O primeiro sinal de intolerância à lactose será dado pelo nosso corpo. Se ao consumir leite ou derivados surgirem sintomas como distensão abdominal, desconforto, produção de gases e diarreia, é hora de procurar um profissional.
Na consulta, o médico irá avaliar todos os sintomas e poderá solicitar exames para confirmar a intolerância e verificar se ela se estende a algum outro alimento.
No caso da lactose, a endocrinologista Myrna Campagnoli explica que há três principais testes. O primeiro e mais comum é o de intolerância, em que é administrada uma quantidade fixa de solução de lactose, via oral.
O resultado é baseado na curva glicêmica após a ingestão. "O que é dosado é o açúcar no sangue. Através disso, conseguimos mensurar o quanto essa lactose é absorvida no organismo", completa.
O segundo teste é o do hidrogênio expirado. Também é administrada a mesma solução de lactose e em seguida o paciente irá "assoprar" em um aparelho que irá calcular a quantidade de hidrogênio presente. "Isso indica o quanto dessa lactose é metabolizada dentro do organismo e com isso vamos mensurando a presença ou não de uma intolerância", aponta.
O terceiro, trata-se de um exame genético que pode ser feito pela coleta de sangue ou uma amostra de saliva. Ele irá apontar a presença de mutações e alterações genéticas que demonstram a intolerância ou não. "Esse, sem dúvida, é o mais específico, pois verifica a condição genética e hereditária também", diz Myrna, que atua no Laboratório Frischmann Aisengart, em Curitiba. Além da intolerância congênita, o exame permite a identificação sem interferências de dietas, medicamentos ou comorbidades (doenças associadas), além do grau preciso de intolerância e se é congênita.
Para a endocrinologista, o diagnóstico preciso é importante para início do tratamento, uma vez que a intolerância à lactose tem acometido grande parte da população. Estima-se que no País cerca de 60% da população apresente algum grau desta deficiência.
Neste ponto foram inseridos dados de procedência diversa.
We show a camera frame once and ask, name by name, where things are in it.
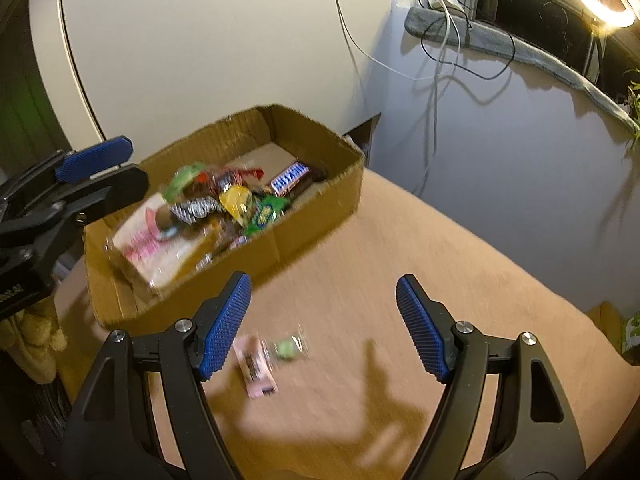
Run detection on sliced bread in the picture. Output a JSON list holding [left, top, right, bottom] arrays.
[[105, 193, 222, 294]]

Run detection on red green jelly cup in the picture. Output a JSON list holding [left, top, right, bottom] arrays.
[[162, 162, 206, 203]]

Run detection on black white snack packet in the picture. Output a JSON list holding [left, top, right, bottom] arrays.
[[169, 195, 226, 226]]

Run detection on chocolate cake red-edged bag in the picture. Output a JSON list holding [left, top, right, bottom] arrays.
[[196, 167, 264, 196]]

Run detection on Snickers bar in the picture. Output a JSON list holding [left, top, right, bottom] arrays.
[[267, 162, 311, 197]]

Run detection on green snack bag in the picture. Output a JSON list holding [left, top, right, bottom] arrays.
[[620, 312, 640, 360]]

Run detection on pink candy packet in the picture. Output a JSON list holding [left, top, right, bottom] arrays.
[[232, 335, 278, 400]]

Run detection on yellow candy packet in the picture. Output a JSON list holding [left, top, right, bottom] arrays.
[[218, 184, 254, 228]]

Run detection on cardboard box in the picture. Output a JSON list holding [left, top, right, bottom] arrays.
[[84, 104, 363, 334]]

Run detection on small green ball candy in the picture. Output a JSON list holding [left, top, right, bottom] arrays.
[[272, 328, 308, 362]]

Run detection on green candy packet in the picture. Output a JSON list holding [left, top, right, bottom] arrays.
[[244, 195, 290, 236]]

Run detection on potted spider plant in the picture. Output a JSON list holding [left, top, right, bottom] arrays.
[[625, 80, 640, 152]]

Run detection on white cable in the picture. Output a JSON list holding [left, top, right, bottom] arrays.
[[326, 0, 464, 82]]

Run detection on black cable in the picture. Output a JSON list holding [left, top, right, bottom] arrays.
[[404, 0, 518, 83]]

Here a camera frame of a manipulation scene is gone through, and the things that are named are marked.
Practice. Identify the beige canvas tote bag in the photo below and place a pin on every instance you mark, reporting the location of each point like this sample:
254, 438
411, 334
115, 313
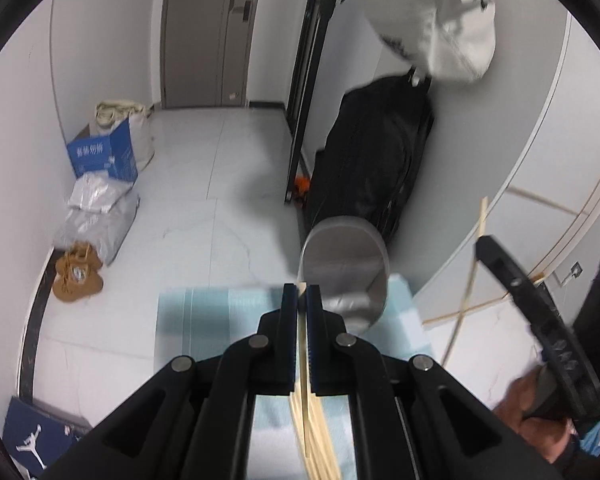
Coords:
111, 114

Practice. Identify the black hanging backpack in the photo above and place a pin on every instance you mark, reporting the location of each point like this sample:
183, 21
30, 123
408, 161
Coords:
373, 152

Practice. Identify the white hanging shoulder bag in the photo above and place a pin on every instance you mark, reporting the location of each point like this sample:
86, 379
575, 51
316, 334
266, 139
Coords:
448, 40

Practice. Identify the black metal coat rack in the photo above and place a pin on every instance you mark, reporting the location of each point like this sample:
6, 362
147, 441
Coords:
316, 17

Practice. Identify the grey plastic parcel bag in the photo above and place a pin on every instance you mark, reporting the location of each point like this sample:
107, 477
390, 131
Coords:
105, 232

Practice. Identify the grey-brown entrance door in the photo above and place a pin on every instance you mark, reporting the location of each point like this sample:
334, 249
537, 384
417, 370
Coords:
204, 52

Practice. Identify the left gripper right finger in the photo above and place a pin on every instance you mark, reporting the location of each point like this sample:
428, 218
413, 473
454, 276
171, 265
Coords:
411, 419

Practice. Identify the white plastic parcel bag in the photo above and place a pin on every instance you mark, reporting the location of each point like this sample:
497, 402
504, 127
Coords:
97, 193

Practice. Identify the white oval utensil holder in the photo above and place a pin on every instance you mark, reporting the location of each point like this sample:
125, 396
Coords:
348, 260

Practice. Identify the blue cardboard box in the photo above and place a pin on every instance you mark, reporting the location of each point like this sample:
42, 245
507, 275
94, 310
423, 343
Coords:
111, 155

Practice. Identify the brown suede shoe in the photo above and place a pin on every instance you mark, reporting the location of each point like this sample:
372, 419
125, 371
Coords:
79, 252
77, 282

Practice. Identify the orange object on floor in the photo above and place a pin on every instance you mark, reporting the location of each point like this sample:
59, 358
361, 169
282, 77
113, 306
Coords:
301, 186

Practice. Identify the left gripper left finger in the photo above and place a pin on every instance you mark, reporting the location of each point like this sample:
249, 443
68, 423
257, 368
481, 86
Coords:
192, 419

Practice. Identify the blue Jordan shoe box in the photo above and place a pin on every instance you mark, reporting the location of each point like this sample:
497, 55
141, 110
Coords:
35, 439

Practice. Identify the person's right hand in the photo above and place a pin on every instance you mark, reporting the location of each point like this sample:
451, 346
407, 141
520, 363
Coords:
549, 438

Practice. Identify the wooden chopstick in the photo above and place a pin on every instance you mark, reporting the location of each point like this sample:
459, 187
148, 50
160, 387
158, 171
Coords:
336, 472
319, 440
298, 420
304, 367
469, 287

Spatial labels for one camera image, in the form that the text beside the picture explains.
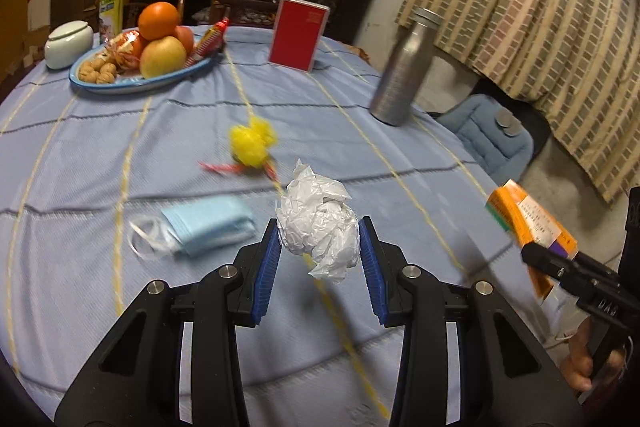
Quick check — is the checked beige curtain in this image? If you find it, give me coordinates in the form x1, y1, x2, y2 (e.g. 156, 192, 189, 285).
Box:
396, 0, 639, 202

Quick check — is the silver metal bottle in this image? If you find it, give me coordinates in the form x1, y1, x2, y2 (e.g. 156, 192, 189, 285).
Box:
369, 8, 442, 127

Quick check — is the walnuts pile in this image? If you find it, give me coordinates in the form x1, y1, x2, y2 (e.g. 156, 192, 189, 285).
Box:
78, 56, 118, 84

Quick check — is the red snack stick packet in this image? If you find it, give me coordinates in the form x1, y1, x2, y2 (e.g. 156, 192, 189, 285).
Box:
184, 16, 229, 67

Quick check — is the yellow pompom trash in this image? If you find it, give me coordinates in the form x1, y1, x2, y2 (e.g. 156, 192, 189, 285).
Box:
229, 116, 278, 169

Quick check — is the blue cushioned chair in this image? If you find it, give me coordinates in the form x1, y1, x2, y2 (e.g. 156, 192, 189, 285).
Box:
436, 94, 534, 185

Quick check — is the red wrapper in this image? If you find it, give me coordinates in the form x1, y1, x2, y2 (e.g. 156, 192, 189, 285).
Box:
198, 161, 279, 181

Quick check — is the light blue tablecloth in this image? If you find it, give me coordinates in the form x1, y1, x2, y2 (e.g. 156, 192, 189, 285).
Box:
1, 28, 556, 414

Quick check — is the white ceramic jar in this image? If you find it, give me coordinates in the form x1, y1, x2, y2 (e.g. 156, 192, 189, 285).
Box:
43, 20, 93, 69

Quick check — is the clear plastic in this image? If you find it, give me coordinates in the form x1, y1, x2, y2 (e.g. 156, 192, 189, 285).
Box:
127, 215, 179, 261

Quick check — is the yellow apple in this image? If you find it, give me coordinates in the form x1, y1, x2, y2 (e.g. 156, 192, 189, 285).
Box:
139, 36, 186, 79

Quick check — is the orange medicine box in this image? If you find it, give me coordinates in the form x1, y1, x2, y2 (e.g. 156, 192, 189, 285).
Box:
485, 178, 580, 301

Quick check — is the blue fruit plate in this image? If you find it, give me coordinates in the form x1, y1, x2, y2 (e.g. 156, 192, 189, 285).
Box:
68, 44, 216, 95

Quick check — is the blue face mask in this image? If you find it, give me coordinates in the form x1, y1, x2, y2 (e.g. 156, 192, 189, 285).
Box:
162, 196, 256, 257

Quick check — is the orange fruit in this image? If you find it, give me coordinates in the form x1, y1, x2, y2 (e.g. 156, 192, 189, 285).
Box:
138, 2, 180, 41

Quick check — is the right hand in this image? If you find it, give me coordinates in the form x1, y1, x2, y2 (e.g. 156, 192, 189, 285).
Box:
560, 317, 626, 392

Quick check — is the white paper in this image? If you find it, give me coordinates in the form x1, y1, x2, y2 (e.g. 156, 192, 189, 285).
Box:
276, 160, 360, 283

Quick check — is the red box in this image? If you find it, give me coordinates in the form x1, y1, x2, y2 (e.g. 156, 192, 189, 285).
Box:
269, 0, 330, 72
"Já existem estudos mostrando que a intolerância à lactose será uma condição que a maioria das pessoas vai acabar por desenvolver, pois temos sofrido alterações muito grandes na flora intestinal", comenta.

Não é doença

A intolerância à lactose não é um doença. De forma geral, ou seja, para qualquer alimento, é considerada uma condição do organismo em que se perde a capacidade de digerir ou metabolizar determinadas substâncias.
No caso da lactose, a pessoa não consegue digerir produtos lácteos porque não produz a enzima lactase ou então produz em quantidade insuficiente. Essa enzima é produzida pelas células da mucosa do intestino delgado.
A lactose é um açúcar existente no leite e seus derivados. Ela é uma molécula grande e depende da lactase para ser quebrada em moléculas menores, possibilitando que o organismo as absorva. "A intolerância à lactose é pouco transmissível, então ela não passa dos pais para os filhos, pelo menos não em grande frequência. No entanto, ela pode surgir em qualquer idade", afirma a endocrinologista.
Ainda de acordo com Myrna, os hábitos alimentares da população podem ser uma das justificativas. Ela explica que alguns aditivos são colocados no leite ou derivados, a fim de estender a validade dos produtos. "Há estudos que apontam o uso indiscriminado de antibióticos, tanto para o crescimento de alguns grupos de vegetais quanto animais, sem contar ainda, o uso indiscriminado desses medicamentos entre a população", cita ela, salientando que essa prática acaba influenciando na capacidade produtiva das bactérias intestinais.
No entanto, uma vez que a pessoa é intolerante à lactose, não significa que ela será para sempre intolerante. "Em alguns casos de bebês, por exemplo, uma justificativa pode ser apenas uma imaturidade do organismo. É lógico que vale a investigação, mas em muitas situações basta uma retirada temporária até o organismo amadurecer e começar a produzir as enzimas de forma adequada", conclui.